Retype, exactly and completely, the listing that comes next, skipping its images.

Given information >>
------------

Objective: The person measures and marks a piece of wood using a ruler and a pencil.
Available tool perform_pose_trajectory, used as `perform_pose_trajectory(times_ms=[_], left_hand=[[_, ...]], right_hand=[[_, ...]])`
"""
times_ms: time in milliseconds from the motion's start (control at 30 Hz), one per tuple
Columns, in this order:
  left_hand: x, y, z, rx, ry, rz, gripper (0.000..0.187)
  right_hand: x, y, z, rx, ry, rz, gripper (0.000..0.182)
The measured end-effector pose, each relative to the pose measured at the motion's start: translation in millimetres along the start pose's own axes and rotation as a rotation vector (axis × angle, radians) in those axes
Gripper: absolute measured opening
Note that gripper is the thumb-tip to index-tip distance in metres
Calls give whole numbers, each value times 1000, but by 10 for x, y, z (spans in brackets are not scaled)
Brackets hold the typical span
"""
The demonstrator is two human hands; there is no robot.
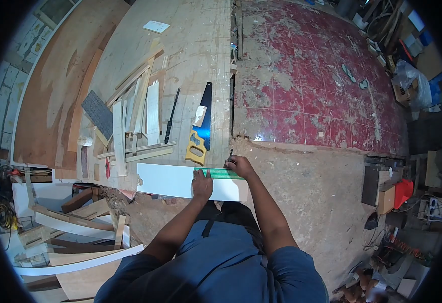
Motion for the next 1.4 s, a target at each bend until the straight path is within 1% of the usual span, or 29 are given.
perform_pose_trajectory(times_ms=[133, 200, 300, 433, 500, 600, 767, 833, 933, 1000, 1100, 1167, 1267, 1333, 1400], left_hand=[[-70, -15, -24, -12, 44, -23, 34], [-200, -45, -23, -92, 144, -65, 34], [-269, -56, -30, -118, 193, -75, 35], [-118, -27, 3, -47, 135, -78, 35], [-31, -22, -6, -8, 9, 3, 37], [-57, -23, -31, 6, -55, 36, 38], [-27, -41, -25, -10, -76, 122, 42], [32, -25, -35, -13, -86, 145, 43], [53, -32, -12, -42, -102, 184, 44], [59, -38, 7, -95, -22, 229, 44], [29, -60, 14, -120, -8, 253, 46], [-9, -64, 5, -120, 5, 251, 46], [-50, -82, 2, -115, 20, 230, 46], [-48, -78, 5, -110, 23, 213, 45], [-132, -100, -30, -50, 5, 85, 37]], right_hand=[[47, -8, 48, -19, -24, 25, 14], [70, -17, 35, -12, -31, 31, 14], [74, -10, 78, 1, -14, 39, 13], [58, 0, 72, 21, -14, 33, 13], [70, -20, 15, 5, -30, 39, 14], [60, -26, -3, -12, -43, 22, 13], [5, -31, -75, -37, -16, -24, 14], [1, -27, -70, -43, 46, 8, 14], [-78, 23, 16, -9, 73, -15, 15], [-93, 33, 2, 4, 69, -24, 16], [-107, 40, 39, 12, 69, -28, 16], [-94, 43, 19, 10, 74, -25, 16], [-34, 2, -74, 14, -10, -21, 17], [-16, -12, -96, -34, -25, -18, 16], [-43, 2, -16, -26, 9, -10, 16]])
Point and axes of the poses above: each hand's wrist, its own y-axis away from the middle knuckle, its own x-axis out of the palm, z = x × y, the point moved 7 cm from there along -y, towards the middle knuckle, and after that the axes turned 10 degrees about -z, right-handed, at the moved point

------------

Result of the exercise >>
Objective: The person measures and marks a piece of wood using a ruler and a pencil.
Available tool perform_pose_trajectory, used as `perform_pose_trajectory(times_ms=[_], left_hand=[[_, ...]], right_hand=[[_, ...]])`
"""
times_ms: time in milliseconds from the motion's start (control at 30 Hz), one per tuple
Columns, in this order:
  left_hand: x, y, z, rx, ry, rz, gripper (0.000..0.187)
  right_hand: x, y, z, rx, ry, rz, gripper (0.000..0.182)
The measured end-effector pose, each relative to the pose measured at the motion's start: translation in millimetres along the start pose's own axes and rotation as a rotation vector (axis × angle, radians) in those axes
Gripper: absolute measured opening
Note that gripper is the thumb-tip to index-tip distance in metres
Calls give whole numbers, each value times 1000, but by 10 for x, y, z (spans in brackets are not scaled)
Brackets hold the typical span
"""
The demonstrator is two human hands; there is no robot.
Motion for the next 1.4 s, a target at each bend until the straight path is within 1% of the usual span, or 29 are given.
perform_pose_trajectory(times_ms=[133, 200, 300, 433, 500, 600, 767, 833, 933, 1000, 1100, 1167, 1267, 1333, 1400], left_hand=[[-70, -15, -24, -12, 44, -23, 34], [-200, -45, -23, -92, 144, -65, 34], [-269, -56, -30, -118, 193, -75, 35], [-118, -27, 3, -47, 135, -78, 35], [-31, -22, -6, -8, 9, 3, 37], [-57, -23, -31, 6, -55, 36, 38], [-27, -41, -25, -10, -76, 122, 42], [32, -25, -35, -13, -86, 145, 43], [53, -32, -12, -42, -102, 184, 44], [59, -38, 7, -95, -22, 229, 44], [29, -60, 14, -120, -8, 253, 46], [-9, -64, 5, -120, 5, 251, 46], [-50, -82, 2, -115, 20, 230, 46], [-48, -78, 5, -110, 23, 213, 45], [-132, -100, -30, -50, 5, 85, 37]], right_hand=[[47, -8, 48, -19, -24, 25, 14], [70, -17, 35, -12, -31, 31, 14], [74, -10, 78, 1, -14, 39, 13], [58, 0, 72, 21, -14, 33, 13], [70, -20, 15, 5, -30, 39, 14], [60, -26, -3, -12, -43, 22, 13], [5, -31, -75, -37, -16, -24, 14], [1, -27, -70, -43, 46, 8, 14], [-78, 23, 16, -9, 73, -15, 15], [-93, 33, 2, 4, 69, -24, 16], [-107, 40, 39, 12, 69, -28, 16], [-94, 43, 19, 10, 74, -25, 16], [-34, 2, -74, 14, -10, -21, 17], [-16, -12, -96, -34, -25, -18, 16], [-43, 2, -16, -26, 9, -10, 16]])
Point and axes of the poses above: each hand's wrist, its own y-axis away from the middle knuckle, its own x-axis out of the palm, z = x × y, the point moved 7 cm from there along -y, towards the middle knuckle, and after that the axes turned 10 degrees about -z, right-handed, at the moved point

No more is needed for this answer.